Jimmy tries: “But maybe Cynthia will end up in Washington with Harry.”

“I doubt that. I think she’d rather end up in Pinehill with Russ.”

“Esther, whatever—?”

But Esther is given to such gnomic utterances, which he knows that she will never explain. He knows too that she does not mean “end up with Russ” in any ordinary sense.

Now she smiles, still ambiguously, and she says, “It’ll be interesting to see how Russ takes all your success.”

“Yes—” It had not before seriously occurred to Jimmy that Russ would be anything but pleased, but now he instantly and clearly sees that might well not be the case. Of course not. And he thinks, as he has before, how subtle women are; Esther is an especially subtle woman, he thinks.

He thinks then (another familiar thought) of how much he just plain likes women (how glad he is to be unlike Russ in that way!). He does not only love them romantically, and for sex, although God knows a lot of that is mixed in usually, but he likes them for friendship and conversation. Talking to a woman is often like reading a very good book. And Esther, thank God, is really the most interesting of all.

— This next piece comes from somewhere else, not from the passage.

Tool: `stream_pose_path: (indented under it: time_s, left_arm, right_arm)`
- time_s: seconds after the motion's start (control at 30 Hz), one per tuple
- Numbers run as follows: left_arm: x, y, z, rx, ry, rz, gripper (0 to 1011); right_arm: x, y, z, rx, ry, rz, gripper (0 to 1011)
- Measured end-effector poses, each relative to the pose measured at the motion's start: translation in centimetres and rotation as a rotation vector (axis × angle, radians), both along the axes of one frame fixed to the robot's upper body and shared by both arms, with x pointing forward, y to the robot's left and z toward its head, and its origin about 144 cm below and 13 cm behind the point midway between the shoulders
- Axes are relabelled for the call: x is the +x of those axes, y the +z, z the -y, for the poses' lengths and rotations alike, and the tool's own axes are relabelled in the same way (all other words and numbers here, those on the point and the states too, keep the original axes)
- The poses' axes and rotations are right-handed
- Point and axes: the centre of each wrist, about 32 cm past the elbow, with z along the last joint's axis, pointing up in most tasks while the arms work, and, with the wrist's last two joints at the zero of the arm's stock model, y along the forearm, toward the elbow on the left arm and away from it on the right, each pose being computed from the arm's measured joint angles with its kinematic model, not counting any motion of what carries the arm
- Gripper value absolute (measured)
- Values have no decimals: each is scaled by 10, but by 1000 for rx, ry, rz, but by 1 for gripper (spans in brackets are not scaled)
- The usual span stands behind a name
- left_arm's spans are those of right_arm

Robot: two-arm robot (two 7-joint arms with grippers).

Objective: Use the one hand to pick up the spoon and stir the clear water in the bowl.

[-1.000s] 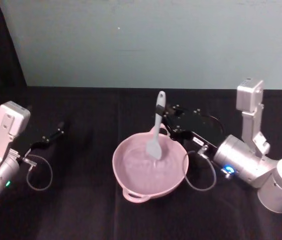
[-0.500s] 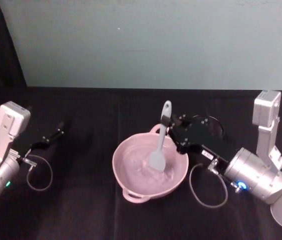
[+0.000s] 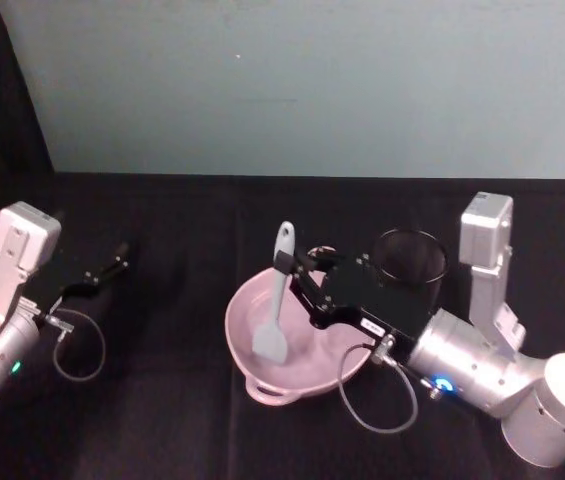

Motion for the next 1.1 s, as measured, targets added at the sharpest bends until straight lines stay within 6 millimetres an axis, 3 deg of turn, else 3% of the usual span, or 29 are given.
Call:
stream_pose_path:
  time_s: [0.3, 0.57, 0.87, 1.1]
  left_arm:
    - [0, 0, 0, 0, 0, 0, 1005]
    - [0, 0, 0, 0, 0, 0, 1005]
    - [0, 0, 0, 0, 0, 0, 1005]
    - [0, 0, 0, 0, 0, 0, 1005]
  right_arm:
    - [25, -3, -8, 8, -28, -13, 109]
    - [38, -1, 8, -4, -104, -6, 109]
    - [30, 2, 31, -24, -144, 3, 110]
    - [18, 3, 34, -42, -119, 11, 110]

But still he tells her, as though in reproof, “We’ll see about that when it happens. My big success, and how Russ takes it.”

    27    

To Cynthia the Southern spring feels heavy; her blood is turgid, weighted. Such exuberance of bloom, such too rich smells of earth and flowers, and pines—the sweet sharp sun-heated smell of pines is everywhere, as inescapable as honeysuckle vines, and the smells of their sweet small flowers.

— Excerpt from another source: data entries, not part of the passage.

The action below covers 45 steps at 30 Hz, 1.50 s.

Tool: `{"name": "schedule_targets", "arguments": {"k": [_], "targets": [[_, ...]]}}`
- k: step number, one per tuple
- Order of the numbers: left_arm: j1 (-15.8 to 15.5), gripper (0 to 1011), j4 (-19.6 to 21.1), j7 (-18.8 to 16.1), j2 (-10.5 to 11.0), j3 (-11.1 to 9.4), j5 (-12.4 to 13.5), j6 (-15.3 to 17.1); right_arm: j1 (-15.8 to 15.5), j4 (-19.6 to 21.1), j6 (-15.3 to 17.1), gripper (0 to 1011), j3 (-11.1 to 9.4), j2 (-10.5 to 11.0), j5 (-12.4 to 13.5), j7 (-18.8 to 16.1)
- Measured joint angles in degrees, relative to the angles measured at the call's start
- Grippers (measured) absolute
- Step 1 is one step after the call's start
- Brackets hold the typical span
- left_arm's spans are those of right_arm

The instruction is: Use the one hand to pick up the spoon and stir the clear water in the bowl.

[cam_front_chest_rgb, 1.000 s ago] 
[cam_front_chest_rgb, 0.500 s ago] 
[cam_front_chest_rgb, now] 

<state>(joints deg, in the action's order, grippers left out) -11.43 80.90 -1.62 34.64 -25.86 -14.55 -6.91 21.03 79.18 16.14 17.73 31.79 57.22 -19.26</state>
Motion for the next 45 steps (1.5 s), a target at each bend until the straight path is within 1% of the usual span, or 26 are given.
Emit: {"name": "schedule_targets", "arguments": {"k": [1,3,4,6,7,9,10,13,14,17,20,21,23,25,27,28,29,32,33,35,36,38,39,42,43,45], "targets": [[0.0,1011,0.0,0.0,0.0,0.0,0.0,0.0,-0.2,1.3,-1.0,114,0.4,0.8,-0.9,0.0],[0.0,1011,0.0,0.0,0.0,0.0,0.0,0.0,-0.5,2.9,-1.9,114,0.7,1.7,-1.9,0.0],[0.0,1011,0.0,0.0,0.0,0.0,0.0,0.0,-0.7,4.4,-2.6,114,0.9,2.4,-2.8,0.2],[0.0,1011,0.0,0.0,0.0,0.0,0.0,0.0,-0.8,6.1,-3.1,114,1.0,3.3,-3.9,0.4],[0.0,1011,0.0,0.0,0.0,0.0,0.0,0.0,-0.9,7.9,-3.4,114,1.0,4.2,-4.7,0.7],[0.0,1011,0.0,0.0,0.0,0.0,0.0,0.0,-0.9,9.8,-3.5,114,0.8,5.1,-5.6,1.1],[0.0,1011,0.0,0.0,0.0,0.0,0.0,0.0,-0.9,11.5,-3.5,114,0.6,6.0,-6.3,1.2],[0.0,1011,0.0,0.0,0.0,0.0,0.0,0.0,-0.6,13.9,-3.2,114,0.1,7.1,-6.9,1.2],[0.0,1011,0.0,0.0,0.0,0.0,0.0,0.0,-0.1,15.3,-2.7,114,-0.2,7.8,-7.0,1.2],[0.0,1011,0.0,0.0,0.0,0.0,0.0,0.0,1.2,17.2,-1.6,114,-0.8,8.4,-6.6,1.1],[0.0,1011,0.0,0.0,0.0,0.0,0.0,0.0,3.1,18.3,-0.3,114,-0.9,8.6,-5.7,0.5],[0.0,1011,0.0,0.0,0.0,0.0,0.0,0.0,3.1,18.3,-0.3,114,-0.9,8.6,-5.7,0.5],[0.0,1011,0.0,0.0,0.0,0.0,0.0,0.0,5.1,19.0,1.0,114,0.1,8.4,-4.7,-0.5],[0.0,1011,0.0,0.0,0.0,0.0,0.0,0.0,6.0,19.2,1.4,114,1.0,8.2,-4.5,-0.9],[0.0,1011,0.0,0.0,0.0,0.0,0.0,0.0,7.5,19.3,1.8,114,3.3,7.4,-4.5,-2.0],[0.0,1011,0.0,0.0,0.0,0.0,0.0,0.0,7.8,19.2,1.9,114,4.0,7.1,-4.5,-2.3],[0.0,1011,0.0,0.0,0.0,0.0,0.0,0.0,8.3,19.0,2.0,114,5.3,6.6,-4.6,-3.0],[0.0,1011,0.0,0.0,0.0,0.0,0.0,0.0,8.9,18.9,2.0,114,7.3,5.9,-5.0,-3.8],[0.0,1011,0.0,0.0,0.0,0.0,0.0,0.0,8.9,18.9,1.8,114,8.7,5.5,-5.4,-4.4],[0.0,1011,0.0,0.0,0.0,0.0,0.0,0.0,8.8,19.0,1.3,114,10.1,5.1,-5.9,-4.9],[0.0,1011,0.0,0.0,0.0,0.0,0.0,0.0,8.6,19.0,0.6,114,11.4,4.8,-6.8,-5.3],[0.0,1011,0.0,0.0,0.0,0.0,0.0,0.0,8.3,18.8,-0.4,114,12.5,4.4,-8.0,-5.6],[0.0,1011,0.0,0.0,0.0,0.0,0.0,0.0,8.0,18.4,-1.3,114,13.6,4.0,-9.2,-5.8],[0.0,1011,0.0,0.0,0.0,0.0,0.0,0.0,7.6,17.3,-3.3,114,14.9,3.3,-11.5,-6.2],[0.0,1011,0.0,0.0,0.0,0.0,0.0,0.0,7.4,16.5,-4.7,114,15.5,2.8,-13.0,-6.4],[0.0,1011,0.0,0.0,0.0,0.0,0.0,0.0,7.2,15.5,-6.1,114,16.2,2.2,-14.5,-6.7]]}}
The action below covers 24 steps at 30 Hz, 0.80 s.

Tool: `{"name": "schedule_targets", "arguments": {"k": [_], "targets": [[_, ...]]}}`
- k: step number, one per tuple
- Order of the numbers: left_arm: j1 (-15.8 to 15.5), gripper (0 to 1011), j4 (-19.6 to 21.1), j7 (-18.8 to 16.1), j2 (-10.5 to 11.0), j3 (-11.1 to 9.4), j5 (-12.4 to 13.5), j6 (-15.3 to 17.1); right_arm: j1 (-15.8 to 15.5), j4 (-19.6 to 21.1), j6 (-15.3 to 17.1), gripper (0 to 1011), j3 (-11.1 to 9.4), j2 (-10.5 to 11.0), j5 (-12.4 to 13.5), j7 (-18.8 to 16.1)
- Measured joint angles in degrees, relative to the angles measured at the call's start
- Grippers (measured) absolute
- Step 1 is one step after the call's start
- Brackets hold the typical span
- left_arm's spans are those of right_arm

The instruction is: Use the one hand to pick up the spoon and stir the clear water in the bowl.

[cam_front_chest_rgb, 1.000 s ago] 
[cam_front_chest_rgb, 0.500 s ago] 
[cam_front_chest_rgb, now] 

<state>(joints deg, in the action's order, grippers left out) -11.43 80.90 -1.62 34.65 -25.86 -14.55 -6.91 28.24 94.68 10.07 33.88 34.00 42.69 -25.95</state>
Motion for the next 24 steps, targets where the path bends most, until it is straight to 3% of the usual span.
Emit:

New England springs were cleaner, crisper, and more spare. Clean clear fast brooks, translucent, over smooth brown polished rocks, instead of dirty slow mud creeks, bordered with coarse gray sand and carrying heavily their freights of trash.

Almost overnight, it seems to her, a great circle of daffodils has sprung up in the side yard, near the porch, and out in the woods behind her house (which is not her house,
of course) the bursting of dogwood seems wild, uncontrolled. Out there in the woods she finds wild iris, yellow dogtooth violets among the thin dead leaves.

Such bountiful activity on the part of nature makes Cynthia feel lonely, somehow. Lonely and also ungrateful: she knows that what she is seeing is wonderfully beautiful, all that generous bloom, at which everyone seems to marvel. “Such a lovely spring, seems like every year it gets more beautiful.” That is what everyone is saying, and is probably true.

But I won’t be around to see it another year, is Cynthia’s involuntary thought—by which she does not mean that she will have died; her revulsion does not go so far. Rather, it expresses the vague thought of her being somewhere else. Maybe Connecticut? Maybe Georgetown, which Harry says she would surely love?

Cynthia wonders: Would Georgetown be as cheap as Pinehill is? In Pinehill they have not felt as rich, as “comfortable,” as they had hoped, but at least certain Connecticut expenses are missing: the trips to New York, which, even when they stayed with friends and ate out cheaply, always turned out to be murderous on the budget; club memberships—there are no country clubs in Pinehill; and clothes—both Cynthia and Harry have spent the year in last year’s (or earlier) clothes, feeling themselves to be very smart indeed, and Cynthia ordered all Abby’s clothes from Best’s, the Lilliputian Bazaar, where she had a charge account (if things got really bad, she could always switch to Altman’s, Cynthia thought). Georgetown, even with Harry’s new paycheck, looked very dear, and some clear instinct informed Cynthia that they could get into familiar forms of trouble there, clothes and parties and a houseful of flowers. Expensive friends. Not to mention clubs and a private school (surely necessary, there?) for Abby.